Grant's description of a small spacecraft surrounded by a meteor swarm entering the Solar System and falling towards Earth while the Luthors and Kents go about their business in Smallville, Kansas, is worthy of Anderson. Many different authors have written Superman. Isobel Allende wrote a Zorro novel - called Zorro. Poul Anderson contributed to many other authors' sf series. (In fact, "Anderson in Asimov's, Niven's and others' universes" could be a topic in itself.)

What if Anderson had written a Superman novel, scientifically rationalising all the absurdities of a humanoid alien with impossible powers and presenting the character as interacting not with even greater absurdities but with the real world of economic crisis, climate change and US military interventions - Clark Kent reporting from Iraq and investigating Lexcorp? The twentieth century myth of Superman deserves such treatment in the three related media of prose fiction, graphic fiction and film. Graphic story-telling is intermediate between prose and film. Each of the three can do what the others can't. Poul Anderson would have been able to write a memorable novel.

8 comments:

Sean M. Brooks said...

Hi, Paul!

I can think of at least two contributions Poul Anderson wrote set in the "universes" of other authors. CONAN THE REBEL was Anderson's version of a Conan the Barbarian story set in world created by Robert E. Howard. And he set INCONSTANT STAR and "Pele" in the world of Larry Niven's Known Space series.

Not sure if Anderson wrote any stories set in other universes (aside from FOR LOVE AND GLORY, set in a timeline I don't quite recall). I wonder what PA might have done with Isaac Asimov's Foundation universe!

Sean

Paul Shackley said...

PA did write a Robots short story, published in an anthology called FOUNDATION'S FRIENDS. The two troubleshooters from I, ROBOT are fixing a robot in the Outer Solar System and mention a politician called Byerley (?) who is running for election back on Earth.

Niven and Pournelle's joint future history has a WARWORLD period to which other authors contributed, I think including PA.

I think LOVE AND GLORY, which I still haven't read, is a PA original.
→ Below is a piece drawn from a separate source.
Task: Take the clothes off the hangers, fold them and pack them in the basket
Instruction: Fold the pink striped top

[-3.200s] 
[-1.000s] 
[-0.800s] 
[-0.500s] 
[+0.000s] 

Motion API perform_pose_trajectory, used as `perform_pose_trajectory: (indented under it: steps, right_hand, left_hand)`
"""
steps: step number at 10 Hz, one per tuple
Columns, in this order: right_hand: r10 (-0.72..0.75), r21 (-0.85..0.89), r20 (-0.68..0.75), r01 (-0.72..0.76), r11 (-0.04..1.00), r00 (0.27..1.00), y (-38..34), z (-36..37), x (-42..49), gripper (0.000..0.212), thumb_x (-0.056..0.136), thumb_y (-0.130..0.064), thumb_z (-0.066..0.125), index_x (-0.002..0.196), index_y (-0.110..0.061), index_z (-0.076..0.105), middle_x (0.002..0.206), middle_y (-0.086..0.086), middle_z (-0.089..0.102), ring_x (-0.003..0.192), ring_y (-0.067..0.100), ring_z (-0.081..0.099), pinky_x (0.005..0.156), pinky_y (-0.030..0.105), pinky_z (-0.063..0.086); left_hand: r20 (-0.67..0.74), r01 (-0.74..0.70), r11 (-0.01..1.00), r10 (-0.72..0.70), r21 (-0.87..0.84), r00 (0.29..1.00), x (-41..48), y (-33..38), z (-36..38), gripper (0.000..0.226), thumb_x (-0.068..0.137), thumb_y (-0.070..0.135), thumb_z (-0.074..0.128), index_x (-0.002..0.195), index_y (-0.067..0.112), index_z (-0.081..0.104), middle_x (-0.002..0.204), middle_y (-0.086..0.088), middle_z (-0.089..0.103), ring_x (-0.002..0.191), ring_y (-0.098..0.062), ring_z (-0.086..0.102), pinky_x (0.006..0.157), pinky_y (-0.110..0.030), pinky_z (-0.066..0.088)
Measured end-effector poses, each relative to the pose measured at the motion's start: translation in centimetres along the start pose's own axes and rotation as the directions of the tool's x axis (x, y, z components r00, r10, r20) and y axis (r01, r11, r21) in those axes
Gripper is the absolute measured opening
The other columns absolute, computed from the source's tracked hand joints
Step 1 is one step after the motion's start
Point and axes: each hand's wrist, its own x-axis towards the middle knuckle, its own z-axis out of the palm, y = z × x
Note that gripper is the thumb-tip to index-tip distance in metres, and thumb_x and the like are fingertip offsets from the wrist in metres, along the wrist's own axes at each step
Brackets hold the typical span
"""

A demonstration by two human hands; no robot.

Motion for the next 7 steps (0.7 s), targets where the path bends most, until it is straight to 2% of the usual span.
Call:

I haven't read INCONSTANT STAR as a novel.

Sean M. Brooks said...

Hi, Paul!

Oops, I should have checked my copy of FOUNDATION'S FRIENDS to find that Anderson story. Altho I did have Asimov's Galactic Empire more in mind (rather than the Robots era).

I checked, and the first volume of Pournelle's WARWORLD series had a PA story, "The Deserter." Pournelle had many other writers contributing to the Warworld books.

I would need to check, but Anderson's FOR LOVE AND GLORY was an expansion of, I think, two stories he contributed to another series.

And I'm getting very impatient for my copy of MULTIVERSE to come. Soon I'm going to ask Subterranean Press when they will be mailing out copies. Hope you get yours soon!

Other books have been keeping me from rereading some of Anderson's books. Most recently THE LORD OF THE RINGS and two of John Wright's books. The Anderson book I want to reread is MURDER IN BLACK LETTER, one of his mysteries.

Sean

Paul Shackley said...

That is news to me about fOR LOVE AND GLORY but interesting. IF MULTIVERSE is imminent, then I had better chase it up.

Paul Shackley said...

I have got the ISBN and will enquire tomorrow.

Sean M. Brooks said...

Hi, Paul!

Thanks! I would be very interested in knowing when Subterranean Press plans to pub. MULTIVERSES. I'm quite keen to get that book. It would be analogous, in a far too belated way, to FOUNDATION'S FRIENDS.

Sean

Paul Shackley said...

Or maybe not till the day after. Lancaster Waterstones (big bookshop) wants me to tell them the ISBN but, if it's deffo not published yet, they not be much the wiser?

Jim Baerg said...

I was thinking of Superman in my comment in the previous post.
The writers had to put in the kludge of Kryptonite to create conflicts Superman might possibly lose.